I've gotten a couple of offers for places to stay, things to do. But I'm afraid of limiting myself, falling into the monotony of everyday life and forgetting of my dreams to travel because I'm thrust into the real world and realize that, realistically, I can't go to iceland and help on a farm, I don't have the means; realistically, I can't go to Greece and work in a hotel in exchange for food and shelter-I don't have the means and this poses too big of a threat for a lone young foreign girl; realistically I can't just get dropped off somewhere in New Zealand and somehow make my way around-finding things to do, places to stay, and things to eat.

So I'm still stuck. I still have the paradox of having too many options and not enough options at the same time.

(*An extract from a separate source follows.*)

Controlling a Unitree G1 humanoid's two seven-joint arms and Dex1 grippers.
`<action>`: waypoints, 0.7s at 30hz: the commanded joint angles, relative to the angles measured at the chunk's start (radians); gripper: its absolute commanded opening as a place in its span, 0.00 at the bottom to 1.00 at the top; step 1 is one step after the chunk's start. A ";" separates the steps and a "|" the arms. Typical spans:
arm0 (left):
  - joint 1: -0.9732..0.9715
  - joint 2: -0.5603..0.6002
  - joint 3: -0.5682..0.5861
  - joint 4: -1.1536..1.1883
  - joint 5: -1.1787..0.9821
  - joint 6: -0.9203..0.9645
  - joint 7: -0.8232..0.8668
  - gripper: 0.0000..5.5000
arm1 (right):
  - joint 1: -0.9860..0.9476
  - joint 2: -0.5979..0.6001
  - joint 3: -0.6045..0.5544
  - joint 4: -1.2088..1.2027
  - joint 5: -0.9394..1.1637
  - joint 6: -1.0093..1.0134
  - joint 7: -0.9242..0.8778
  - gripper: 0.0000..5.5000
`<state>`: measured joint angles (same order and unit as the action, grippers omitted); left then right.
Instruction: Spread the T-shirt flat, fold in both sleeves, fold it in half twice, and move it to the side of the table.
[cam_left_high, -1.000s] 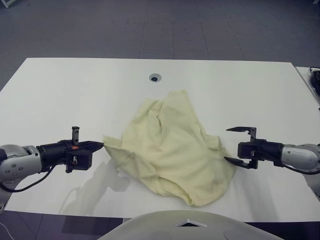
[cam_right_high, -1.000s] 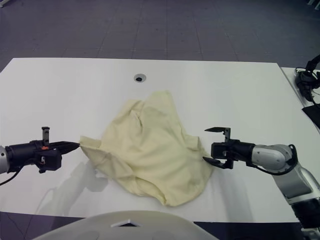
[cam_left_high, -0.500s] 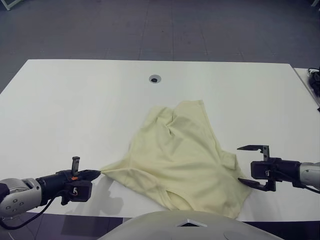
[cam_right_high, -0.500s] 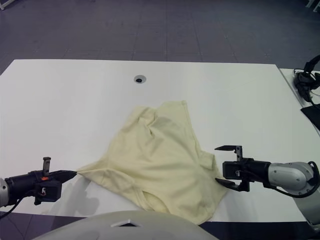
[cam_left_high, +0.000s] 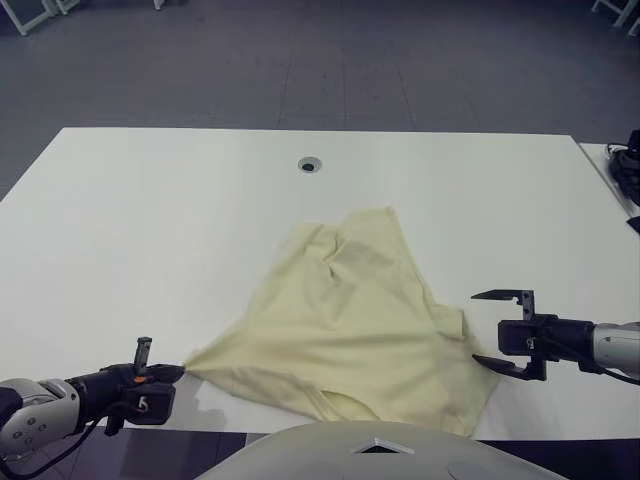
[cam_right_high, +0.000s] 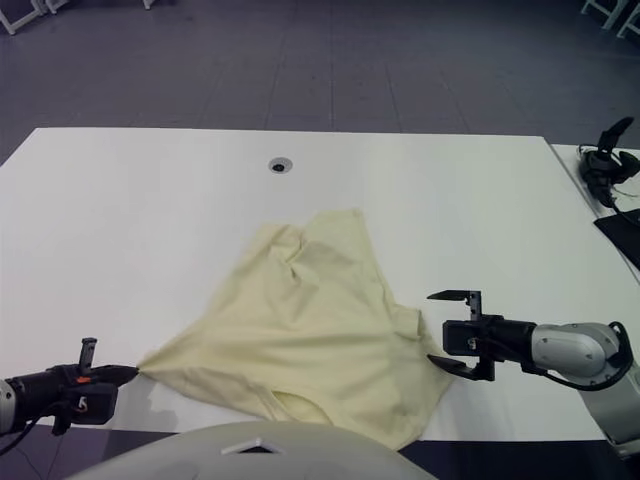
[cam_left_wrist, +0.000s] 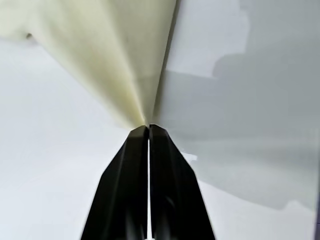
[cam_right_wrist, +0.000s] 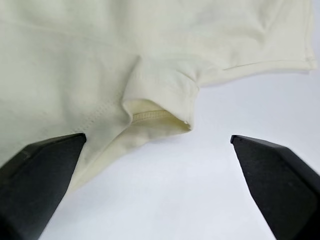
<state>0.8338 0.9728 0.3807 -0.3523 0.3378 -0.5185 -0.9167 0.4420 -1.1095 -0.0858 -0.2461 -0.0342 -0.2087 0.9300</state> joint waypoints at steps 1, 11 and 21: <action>-0.026 0.017 0.016 0.031 0.097 -0.033 0.048 0.00 | -0.006 0.021 0.034 0.025 -0.042 0.011 0.000 0.98; -0.117 0.021 -0.028 0.055 0.135 -0.073 0.113 0.00 | -0.065 0.055 0.044 0.039 -0.029 0.012 -0.021 0.98; -0.072 0.041 -0.023 0.004 -0.022 -0.030 0.030 0.06 | -0.064 0.073 -0.025 -0.086 0.235 0.130 0.083 0.98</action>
<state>0.7516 0.9956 0.3478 -0.3337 0.3506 -0.5707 -0.8601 0.3778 -1.0436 -0.0831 -0.3003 0.1451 -0.1162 0.9894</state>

I wish I could say I'm taking the path less traveled because I'm not marching straight to the college life, but I'm not on the path.
I'm not on any path.

1 comment:

  1. We'll figure something out kiddo. Anxiety and excitement are close cousins, and I have no doubt you'll turn that corner when you're ready. You're a savvy, talented, beautiful young woman of impeccable judgment, with a whole lot of years ahead of you to find your bliss. No hurry, you're gonna be fine. You've fairly earned the love and respect of good friends, and as long as me and your mom and your sister Kate are around, you'll always have safe ports of call to come home to. Love you to pieces.